▶ **Records for the exercise**
Segment Open

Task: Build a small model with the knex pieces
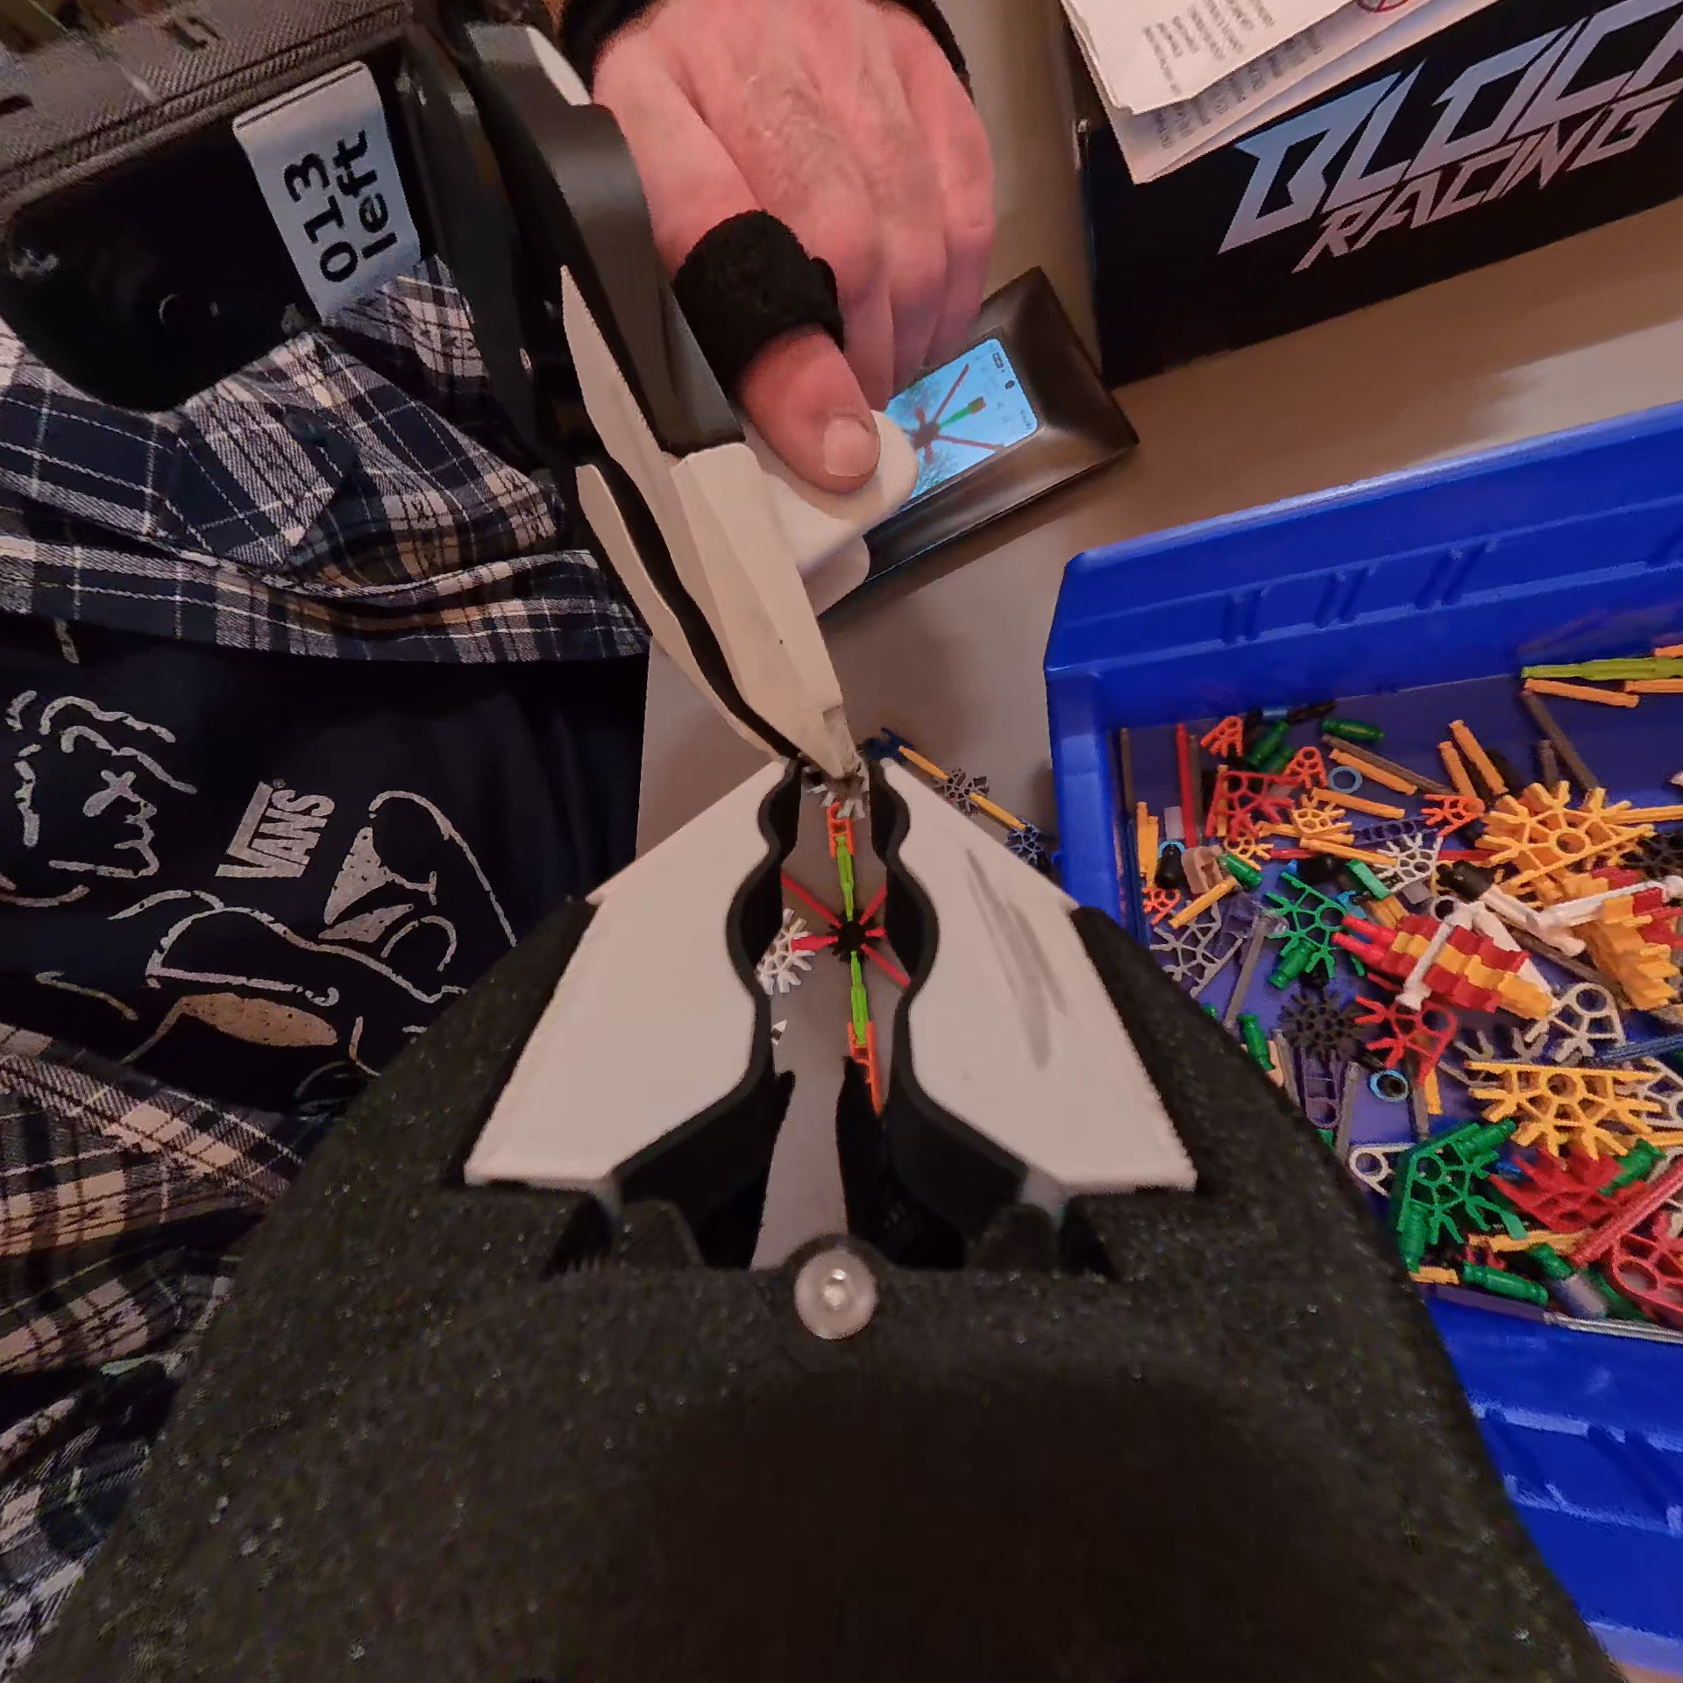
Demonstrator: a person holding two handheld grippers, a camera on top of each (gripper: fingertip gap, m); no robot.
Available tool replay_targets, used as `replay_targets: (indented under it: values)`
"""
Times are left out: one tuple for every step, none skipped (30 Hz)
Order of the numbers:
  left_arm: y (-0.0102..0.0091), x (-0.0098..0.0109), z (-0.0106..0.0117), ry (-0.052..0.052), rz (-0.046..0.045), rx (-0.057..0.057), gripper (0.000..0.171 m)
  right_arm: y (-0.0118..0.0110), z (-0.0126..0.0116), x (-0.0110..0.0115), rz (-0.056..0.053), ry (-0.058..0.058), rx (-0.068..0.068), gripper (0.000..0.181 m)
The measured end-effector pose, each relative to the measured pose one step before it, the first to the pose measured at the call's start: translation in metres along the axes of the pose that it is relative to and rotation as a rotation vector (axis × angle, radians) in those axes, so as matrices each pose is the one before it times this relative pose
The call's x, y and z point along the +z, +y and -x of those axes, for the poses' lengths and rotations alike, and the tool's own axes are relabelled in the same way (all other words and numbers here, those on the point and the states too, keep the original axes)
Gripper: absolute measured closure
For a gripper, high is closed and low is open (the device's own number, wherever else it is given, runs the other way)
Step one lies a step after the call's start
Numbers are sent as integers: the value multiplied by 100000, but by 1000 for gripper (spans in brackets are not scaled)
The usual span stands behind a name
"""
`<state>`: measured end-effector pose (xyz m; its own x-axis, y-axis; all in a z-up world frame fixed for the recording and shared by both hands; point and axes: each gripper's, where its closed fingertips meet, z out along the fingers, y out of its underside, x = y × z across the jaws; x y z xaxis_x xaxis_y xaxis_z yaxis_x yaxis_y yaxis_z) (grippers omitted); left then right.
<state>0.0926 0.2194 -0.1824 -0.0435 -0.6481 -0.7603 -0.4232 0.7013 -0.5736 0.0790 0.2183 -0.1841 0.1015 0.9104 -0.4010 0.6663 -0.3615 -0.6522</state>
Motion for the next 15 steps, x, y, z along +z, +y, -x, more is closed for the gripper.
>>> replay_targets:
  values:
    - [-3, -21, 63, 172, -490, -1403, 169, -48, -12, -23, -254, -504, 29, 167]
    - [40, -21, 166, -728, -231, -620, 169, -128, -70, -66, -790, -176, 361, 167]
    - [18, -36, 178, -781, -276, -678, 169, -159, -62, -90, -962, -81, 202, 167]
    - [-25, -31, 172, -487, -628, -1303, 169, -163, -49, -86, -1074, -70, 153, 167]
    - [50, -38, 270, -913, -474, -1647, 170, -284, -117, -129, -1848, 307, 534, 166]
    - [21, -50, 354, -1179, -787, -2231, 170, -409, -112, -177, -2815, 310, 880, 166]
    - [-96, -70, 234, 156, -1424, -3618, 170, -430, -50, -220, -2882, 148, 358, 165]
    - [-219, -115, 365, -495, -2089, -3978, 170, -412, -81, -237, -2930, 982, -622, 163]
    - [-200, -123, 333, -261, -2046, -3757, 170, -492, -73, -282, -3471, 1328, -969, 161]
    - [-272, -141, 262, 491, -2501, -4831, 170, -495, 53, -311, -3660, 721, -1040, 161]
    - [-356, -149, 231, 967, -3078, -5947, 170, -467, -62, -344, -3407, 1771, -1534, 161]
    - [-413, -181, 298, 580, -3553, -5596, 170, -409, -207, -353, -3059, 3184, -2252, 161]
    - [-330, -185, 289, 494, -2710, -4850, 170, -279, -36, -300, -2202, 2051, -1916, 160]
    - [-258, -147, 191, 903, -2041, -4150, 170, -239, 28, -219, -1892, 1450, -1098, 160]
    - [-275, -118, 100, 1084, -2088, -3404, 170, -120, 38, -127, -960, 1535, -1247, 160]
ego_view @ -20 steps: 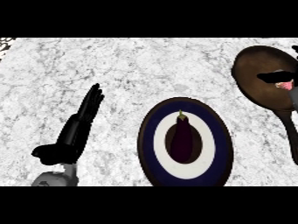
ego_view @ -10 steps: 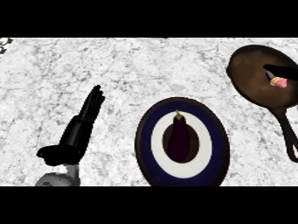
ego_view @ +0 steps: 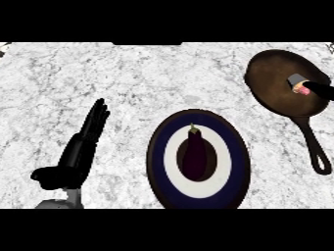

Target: Pick the cupcake from the plate and place it in the pan

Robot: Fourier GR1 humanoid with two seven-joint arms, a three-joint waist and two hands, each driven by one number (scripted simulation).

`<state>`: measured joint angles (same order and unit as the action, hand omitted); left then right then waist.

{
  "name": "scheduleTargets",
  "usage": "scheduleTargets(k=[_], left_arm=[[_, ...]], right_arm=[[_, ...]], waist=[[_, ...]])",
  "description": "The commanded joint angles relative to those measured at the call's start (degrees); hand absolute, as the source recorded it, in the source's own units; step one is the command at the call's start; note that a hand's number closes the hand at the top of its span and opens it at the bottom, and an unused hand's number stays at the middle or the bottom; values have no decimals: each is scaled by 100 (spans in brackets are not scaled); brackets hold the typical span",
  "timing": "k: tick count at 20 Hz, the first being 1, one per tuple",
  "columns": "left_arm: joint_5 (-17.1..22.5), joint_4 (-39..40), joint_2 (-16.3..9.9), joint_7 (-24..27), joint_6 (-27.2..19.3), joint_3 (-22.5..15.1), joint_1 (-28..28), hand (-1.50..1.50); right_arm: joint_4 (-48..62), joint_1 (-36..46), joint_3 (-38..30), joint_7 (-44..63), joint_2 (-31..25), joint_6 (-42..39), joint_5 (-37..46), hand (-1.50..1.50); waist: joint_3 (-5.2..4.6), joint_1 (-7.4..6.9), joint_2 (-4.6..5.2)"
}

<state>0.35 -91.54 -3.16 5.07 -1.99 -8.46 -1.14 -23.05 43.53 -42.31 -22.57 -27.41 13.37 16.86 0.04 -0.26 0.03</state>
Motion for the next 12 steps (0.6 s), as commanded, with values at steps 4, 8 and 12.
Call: scheduleTargets(k=[4, 8, 12], left_arm=[[-76, 475, 92, 83, -67, 153, -367, 0], [-54, 400, 66, 300, -18, 166, -83, 0], [15, -182, -81, -133, 158, 128, 94, 0]], right_arm=[[-1069, -1014, 277, -211, 234, -1205, -527, -150], [-2501, -1780, 649, 176, 693, -1139, -613, -150], [-3786, -2492, 980, 656, 1107, -940, -749, -150]], waist=[[-10, 110, -28], [-16, 142, -46], [-10, 72, -30]])
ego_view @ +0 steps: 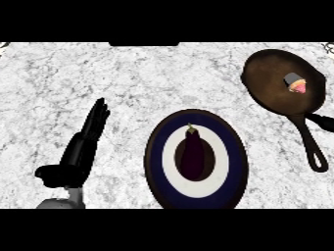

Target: Pick the cupcake from the plate and place it in the pan

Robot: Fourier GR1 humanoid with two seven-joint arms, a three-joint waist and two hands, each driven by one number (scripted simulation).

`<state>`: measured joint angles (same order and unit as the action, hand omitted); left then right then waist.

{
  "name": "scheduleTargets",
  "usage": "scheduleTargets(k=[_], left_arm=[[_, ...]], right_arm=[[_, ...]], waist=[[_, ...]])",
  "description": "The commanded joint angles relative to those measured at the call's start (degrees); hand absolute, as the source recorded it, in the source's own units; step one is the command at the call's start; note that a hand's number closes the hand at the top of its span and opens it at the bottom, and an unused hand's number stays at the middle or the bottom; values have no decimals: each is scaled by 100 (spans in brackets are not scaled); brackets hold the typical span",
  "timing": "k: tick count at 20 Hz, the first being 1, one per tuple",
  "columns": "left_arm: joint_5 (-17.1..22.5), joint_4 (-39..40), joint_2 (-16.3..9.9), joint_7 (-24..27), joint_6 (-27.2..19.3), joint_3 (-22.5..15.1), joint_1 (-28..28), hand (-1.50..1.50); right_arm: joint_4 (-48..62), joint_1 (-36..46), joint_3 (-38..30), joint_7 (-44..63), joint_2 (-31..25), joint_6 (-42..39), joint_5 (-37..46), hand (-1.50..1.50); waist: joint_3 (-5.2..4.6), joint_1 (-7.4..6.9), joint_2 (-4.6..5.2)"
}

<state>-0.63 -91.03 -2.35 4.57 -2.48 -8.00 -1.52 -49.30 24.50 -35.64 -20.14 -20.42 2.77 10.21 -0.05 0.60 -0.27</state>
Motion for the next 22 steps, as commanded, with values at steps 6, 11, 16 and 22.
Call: scheduleTargets(k=[6, 11, 16, 22], left_arm=[[-160, -92, 130, -46, -6, -38, 9, 0], [-99, -5, 103, 115, 136, 55, 107, 0], [-71, 78, 159, 80, 240, 61, 65, 0], [113, -92, -105, -7, 466, 362, 82, 0]], right_arm=[[-1207, -1082, 581, 288, 265, 67, -338, -150], [-1711, -1221, 778, 691, 214, 437, -220, -150], [-1357, -1241, 834, 563, 39, 357, -335, -150], [-1780, -1364, 1163, 748, 109, 874, 188, -150]], waist=[[6, -66, 25], [5, -68, 25], [6, -70, 27], [5, -73, 27]])
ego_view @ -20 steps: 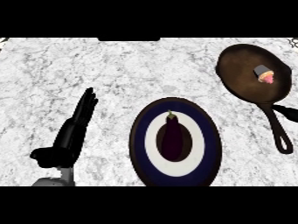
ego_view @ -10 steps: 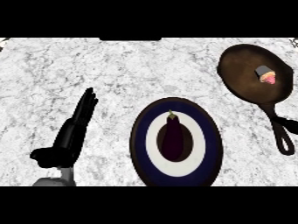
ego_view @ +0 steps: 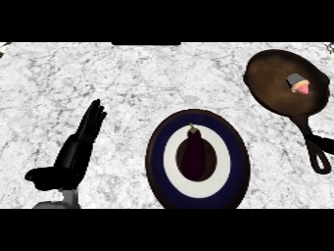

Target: Pick the cupcake from the plate and place it in the pan

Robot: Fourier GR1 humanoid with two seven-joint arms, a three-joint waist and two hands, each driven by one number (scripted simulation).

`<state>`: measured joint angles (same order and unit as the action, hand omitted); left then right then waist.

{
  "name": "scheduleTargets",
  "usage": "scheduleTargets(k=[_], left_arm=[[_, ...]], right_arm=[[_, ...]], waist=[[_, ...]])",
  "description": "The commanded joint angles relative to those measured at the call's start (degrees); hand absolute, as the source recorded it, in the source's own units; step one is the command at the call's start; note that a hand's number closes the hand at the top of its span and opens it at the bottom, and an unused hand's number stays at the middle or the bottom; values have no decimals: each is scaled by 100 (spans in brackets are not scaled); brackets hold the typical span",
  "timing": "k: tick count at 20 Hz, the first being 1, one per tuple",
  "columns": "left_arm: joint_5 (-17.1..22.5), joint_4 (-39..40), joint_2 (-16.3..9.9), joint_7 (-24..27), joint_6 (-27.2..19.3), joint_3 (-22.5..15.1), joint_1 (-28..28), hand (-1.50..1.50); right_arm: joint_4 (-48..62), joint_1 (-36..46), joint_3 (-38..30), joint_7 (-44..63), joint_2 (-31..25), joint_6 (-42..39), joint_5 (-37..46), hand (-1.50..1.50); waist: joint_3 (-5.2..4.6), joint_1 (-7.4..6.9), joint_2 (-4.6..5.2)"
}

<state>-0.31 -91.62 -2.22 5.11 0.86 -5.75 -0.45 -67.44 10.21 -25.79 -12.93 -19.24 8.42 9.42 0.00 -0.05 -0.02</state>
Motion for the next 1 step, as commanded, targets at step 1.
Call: scheduleTargets(k=[1], left_arm=[[-107, 187, 67, 179, -9, -38, 39, 0]], right_arm=[[-208, -288, 190, -98, 122, 362, 271, -150]], waist=[[-1, 8, 0]])
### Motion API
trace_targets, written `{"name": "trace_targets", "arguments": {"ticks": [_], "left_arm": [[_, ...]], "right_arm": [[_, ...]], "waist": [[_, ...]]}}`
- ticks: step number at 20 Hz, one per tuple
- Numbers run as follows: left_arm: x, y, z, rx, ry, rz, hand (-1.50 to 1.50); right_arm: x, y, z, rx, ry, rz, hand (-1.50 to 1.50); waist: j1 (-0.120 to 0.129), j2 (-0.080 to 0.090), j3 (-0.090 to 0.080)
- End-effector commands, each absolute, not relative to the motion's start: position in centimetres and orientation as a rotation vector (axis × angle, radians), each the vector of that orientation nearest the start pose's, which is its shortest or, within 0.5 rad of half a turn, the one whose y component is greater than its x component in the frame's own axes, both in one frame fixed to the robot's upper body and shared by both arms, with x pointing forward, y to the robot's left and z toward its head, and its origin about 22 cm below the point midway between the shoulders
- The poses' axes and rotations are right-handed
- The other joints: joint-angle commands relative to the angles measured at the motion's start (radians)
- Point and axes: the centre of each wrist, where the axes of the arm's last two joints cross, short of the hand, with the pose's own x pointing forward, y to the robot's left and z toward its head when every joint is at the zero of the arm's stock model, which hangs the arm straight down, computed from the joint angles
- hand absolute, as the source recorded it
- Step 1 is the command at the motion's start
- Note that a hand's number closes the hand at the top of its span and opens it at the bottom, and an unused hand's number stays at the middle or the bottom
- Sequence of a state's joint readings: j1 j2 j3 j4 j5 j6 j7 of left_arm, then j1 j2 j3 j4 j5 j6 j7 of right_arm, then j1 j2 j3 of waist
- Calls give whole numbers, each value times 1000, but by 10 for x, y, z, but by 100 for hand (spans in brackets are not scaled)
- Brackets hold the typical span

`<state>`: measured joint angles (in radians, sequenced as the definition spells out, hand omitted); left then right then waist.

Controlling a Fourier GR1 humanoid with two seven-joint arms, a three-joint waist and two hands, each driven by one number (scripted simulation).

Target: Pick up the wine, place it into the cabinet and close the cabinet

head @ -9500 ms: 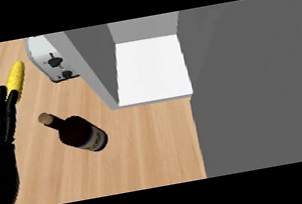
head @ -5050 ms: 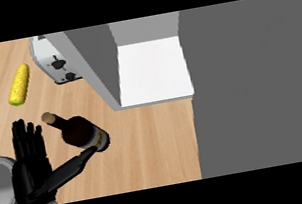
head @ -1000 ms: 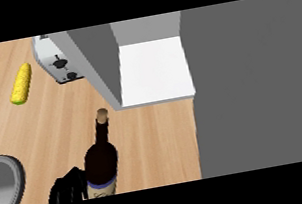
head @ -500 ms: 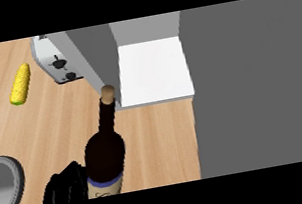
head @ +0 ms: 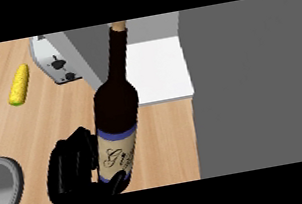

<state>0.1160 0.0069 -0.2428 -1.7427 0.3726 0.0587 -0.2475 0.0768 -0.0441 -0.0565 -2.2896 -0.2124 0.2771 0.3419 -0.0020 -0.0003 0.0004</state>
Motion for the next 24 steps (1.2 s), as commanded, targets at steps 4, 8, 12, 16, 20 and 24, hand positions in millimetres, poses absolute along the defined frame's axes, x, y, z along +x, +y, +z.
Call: {"name": "trace_targets", "arguments": {"ticks": [4, 8, 12, 16, 20, 24], "left_arm": [[244, 142, 44, -372, -1841, 235, 150], [270, 125, 67, -330, -1859, 238, 150], [288, 106, 73, -262, -1872, 171, 150], [295, 103, 40, -214, -1843, 103, 150], [292, 100, 34, -218, -1820, 82, 150], [315, 69, 31, -159, -1844, 112, 150]], "right_arm": [[174, -254, 146, 224, -1901, 228, -150], [171, -258, 146, 210, -1896, 226, -150], [160, -252, 149, 215, -1898, 259, -150], [178, -256, 147, 198, -1887, 220, -150], [171, -252, 152, 174, -1899, 224, -150], [176, -244, 156, 222, -1906, 244, -150]], "waist": [[-4, 0, 0], [-7, 0, 0], [-10, 0, 0], [-4, 1, 0], [-2, 0, 0], [-12, 2, -1]]}}
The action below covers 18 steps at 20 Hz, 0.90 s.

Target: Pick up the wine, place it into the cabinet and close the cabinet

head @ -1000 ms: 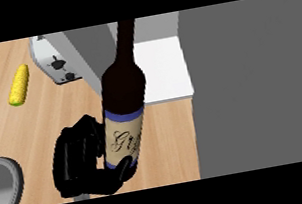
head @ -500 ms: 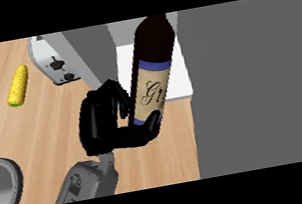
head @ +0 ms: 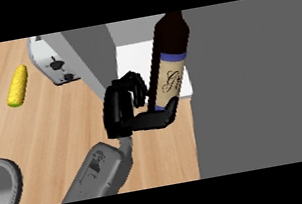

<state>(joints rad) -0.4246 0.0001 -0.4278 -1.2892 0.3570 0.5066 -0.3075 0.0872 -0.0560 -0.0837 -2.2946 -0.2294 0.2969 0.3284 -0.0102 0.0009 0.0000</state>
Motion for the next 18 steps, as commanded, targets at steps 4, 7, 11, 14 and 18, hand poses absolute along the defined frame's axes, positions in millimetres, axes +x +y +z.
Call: {"name": "trace_targets", "arguments": {"ticks": [4, 7, 11, 14, 18], "left_arm": [[304, 85, -1, -179, -1769, 124, 150], [304, 80, -12, -141, -1751, 129, 150], [305, 85, -20, -140, -1731, 139, 150], [310, 80, -23, -99, -1718, 134, 150], [308, 86, -49, -126, -1725, 184, 150]], "right_arm": [[165, -255, 147, 217, -1898, 244, -150], [159, -254, 143, 205, -1889, 243, -150], [168, -268, 159, 190, -1911, 213, -150], [188, -249, 148, 203, -1880, 237, -150], [192, -254, 150, 222, -1900, 225, -150]], "waist": [[0, 0, 0], [-3, 0, 0], [1, 0, 0], [3, 0, 0], [-5, 3, -1]]}}
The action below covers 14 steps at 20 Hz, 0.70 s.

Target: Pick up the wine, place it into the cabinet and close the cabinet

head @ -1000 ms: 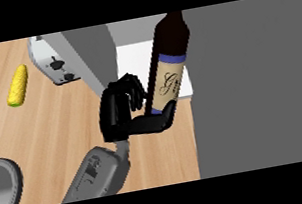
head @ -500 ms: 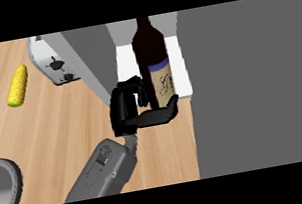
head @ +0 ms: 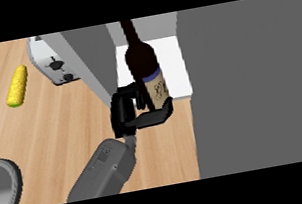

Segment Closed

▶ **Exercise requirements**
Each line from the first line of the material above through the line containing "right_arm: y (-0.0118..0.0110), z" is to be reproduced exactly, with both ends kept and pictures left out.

▶ **Expected answer**
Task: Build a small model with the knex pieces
Demonstrator: a person holding two handheld grippers, a camera on top of each (gripper: fingertip gap, m); no robot.
Available tool replay_targets, used as `replay_targets: (indented under it: values)`
"""
Times are left out: one tuple for every step, none skipped (30 Hz)
Order of the numbers:
  left_arm: y (-0.0102..0.0091), x (-0.0098..0.0109), z (-0.0106..0.0117), ry (-0.052..0.052), rz (-0.046..0.045), rx (-0.057..0.057), gripper (0.000..0.171 m)
  right_arm: y (-0.0118..0.0110), z (-0.0126..0.0116), x (-0.0110..0.0115), rz (-0.056..0.053), ry (-0.058..0.058), rx (-0.068..0.068), gripper (0.000..0.181 m)

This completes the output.